# Question on jury duty



## BR (Apr 12, 2001)

Hi,This might seem like an odd place to post this, but ever since I've been helped so much by the tapes, I feel like this portion of the bb is where I find the most encouragement. I received a questionnaire for jury service and there is a place where you can request refusal due to a physical condition. Last year when I got called in, I told the gal I had IBS and she let me go because there wasn't much need for jurors then. This is a different court and I'm sure they won't excuse me for IBS, but do you think I should list it just in case? Even though I feel so good after doing the tapes, I still feel panicky at the thought of being trapped as a juror. What are your thoughts? Thanks!


----------



## eric (Jul 8, 1999)

BR, you can get out of Jury duty with IBS if you want to, you can call them and explain, I would also write a note about IBS and hand it to the court person. I believe they will let you out of it on those grounds.I concur IBS and Jury duty maybe a problem, which is unfortunate. I don't think we have to make ourselves uncomfortable if we don't have too.I am glad your doing well though that is good news.

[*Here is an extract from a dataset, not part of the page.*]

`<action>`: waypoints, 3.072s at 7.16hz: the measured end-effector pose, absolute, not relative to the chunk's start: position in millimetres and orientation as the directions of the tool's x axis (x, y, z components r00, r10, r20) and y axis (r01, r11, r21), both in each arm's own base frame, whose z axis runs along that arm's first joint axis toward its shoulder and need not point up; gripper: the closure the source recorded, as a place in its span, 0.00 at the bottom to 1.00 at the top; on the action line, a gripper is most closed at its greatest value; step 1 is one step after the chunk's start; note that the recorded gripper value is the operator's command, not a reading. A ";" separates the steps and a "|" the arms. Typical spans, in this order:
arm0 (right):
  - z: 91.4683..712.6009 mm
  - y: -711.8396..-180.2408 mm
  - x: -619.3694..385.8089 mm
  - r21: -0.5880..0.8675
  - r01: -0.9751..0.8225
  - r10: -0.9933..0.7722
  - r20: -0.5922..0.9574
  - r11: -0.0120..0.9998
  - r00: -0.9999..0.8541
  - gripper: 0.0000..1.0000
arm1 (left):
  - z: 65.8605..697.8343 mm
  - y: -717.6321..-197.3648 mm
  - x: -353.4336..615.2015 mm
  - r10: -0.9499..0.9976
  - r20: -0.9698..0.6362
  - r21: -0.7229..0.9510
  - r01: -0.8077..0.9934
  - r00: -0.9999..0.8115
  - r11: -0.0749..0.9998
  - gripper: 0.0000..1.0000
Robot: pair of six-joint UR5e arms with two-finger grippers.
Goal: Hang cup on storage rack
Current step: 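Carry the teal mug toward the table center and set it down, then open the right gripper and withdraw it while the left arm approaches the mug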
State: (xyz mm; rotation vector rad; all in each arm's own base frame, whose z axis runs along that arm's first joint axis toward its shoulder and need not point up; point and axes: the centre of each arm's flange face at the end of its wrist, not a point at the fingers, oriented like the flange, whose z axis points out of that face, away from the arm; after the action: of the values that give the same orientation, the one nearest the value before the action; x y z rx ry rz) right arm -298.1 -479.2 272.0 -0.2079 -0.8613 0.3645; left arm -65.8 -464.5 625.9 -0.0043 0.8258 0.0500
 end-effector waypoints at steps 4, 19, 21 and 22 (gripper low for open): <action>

------------------Moderator of the Cognitive Behavioral Therapy, Anxiety and Hypnotherapy forum.I work with Mike building his websites. www.ibsaudioprogram and www.healthyaudio.com I also work with Mike in IBS clinical trials using Mikes tapes at an IBS research facility.My own website on IBS is www.ibshealth.com Please visit for accurate information on IBS.


----------



## cookies4marilyn (Jun 30, 2000)

BR, years ago the same thing happened to me. However, they required a signed form from my physician for my state (IL), and I just mailed it in and was excused. Now that I am still improving after doing the sessions, I have challenged myself more and more with being in different situations. You are still early in being done with the tapes, but as you go on, there will come a day when this won't even be an issue!!!! Many here on the BB who have done the sessions, have had that kind of success!!! You have to do what feels the best for you, but also know that you are now carrying with you new perspectives and growth in moving away from IBS and its symptoms. Everytime I get into a situation where I think, uh oh, wonder if I get IBS, I stop and say, I'm going anyway!!!! And guess what....NO IBS!!!! This included a travel trip, a wedding, (where I did photography, and was the first there, and last to leave, no less!)I don't know if I would sumit to the jury duty yet, but this is just to let you know that there is encouragement and support to be forward thinking and positive for the future!!!!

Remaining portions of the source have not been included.